Work to be completed: Could you please count how many lines in the data below hold the string "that"? Reply with only the number.

Stored data:
▬▬▬

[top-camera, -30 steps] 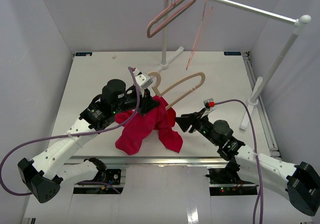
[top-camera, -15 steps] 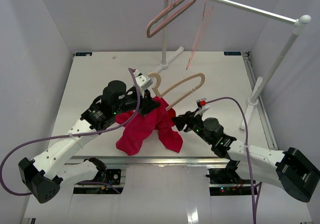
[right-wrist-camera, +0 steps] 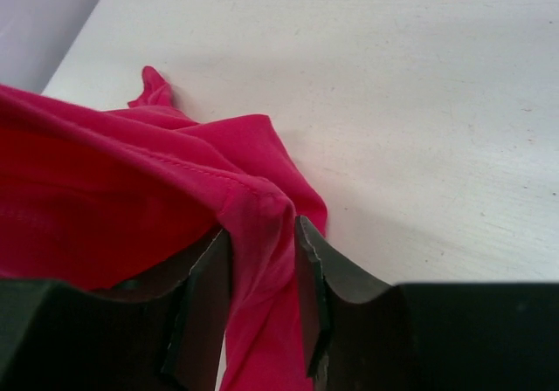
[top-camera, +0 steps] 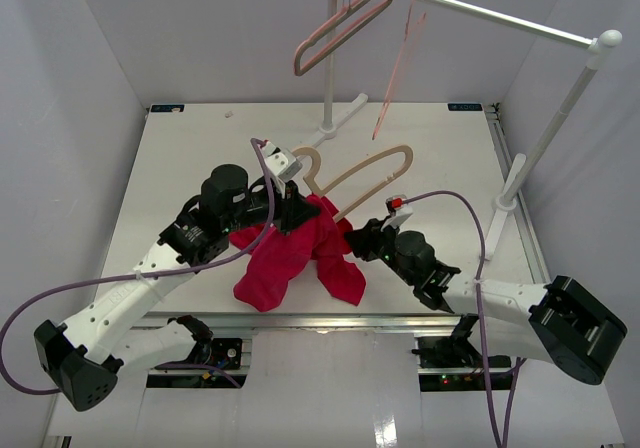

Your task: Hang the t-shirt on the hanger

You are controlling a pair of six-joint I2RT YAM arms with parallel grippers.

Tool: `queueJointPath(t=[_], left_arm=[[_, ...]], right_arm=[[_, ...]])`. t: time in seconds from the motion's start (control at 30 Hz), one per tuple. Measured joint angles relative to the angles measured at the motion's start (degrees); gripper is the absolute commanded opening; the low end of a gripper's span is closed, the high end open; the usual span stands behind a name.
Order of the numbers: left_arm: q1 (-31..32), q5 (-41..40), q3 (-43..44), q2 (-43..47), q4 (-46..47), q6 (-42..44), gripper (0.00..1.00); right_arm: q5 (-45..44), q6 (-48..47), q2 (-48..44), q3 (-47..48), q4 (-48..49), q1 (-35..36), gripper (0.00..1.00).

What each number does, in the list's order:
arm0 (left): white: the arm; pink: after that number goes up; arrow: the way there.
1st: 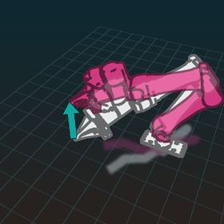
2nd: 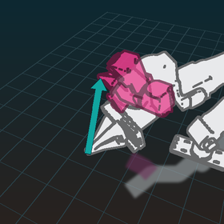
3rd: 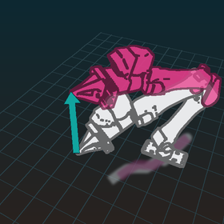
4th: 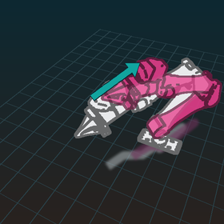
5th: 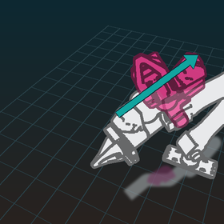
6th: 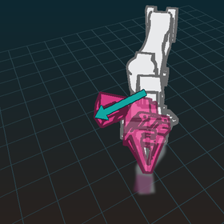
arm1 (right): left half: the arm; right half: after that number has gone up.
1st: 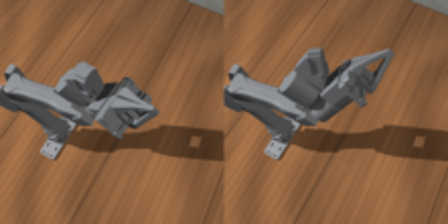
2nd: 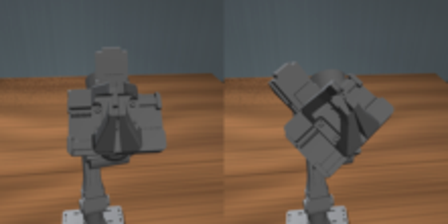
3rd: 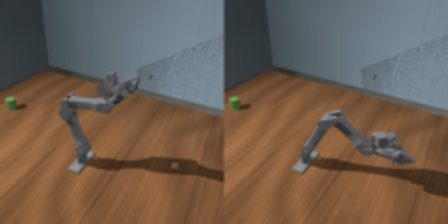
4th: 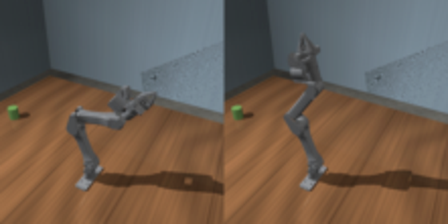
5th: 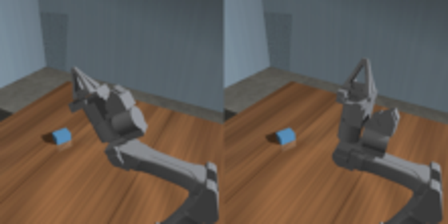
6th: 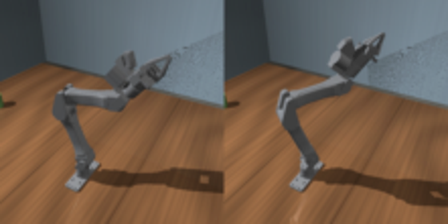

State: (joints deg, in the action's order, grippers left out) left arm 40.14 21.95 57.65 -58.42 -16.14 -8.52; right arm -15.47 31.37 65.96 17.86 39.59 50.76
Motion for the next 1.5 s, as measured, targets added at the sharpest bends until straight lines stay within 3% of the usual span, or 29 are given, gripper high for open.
queueJointPath(t=[0.07,0.2,0.37,0.57,0.8,1.3,1.5], left_arm=[[0.0,0.3,-0.1,0.3,0.2,-0.3,0.00],[0.0,1.0,-0.4,1.0,0.3,-0.7,0.00],[0.0,1.0,-0.5,1.3,-2.7,1.8,0.00],[0.0,1.4,-2.1,3.9,-7.4,6.8,0.00],[0.1,0.1,-3.4,6.0,-10.0,11.6,0.00],[0.2,-5.0,-3.5,2.4,-13.0,17.2,0.00],[0.2,-4.5,-2.8,-0.9,-14.3,17.7,0.00]], right_arm=[[-0.6,-0.1,1.1,0.4,0.0,0.0,0.08],[-2.0,-0.4,1.4,1.4,-0.8,0.0,0.08],[-5.5,-2.2,-4.7,4.6,-9.2,-1.7,0.08],[-5.5,-3.4,-14.0,8.8,-17.8,-10.7,0.08],[-3.1,-4.5,-18.0,10.2,-24.8,-16.9,0.08],[0.0,-13.2,-18.5,20.2,-35.7,-18.5,0.08],[7.1,-18.3,-17.0,27.5,-41.8,-18.6,0.08]])
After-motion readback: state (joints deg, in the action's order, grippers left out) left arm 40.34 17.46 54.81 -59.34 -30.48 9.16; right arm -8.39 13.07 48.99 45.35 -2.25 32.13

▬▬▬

Solution: 2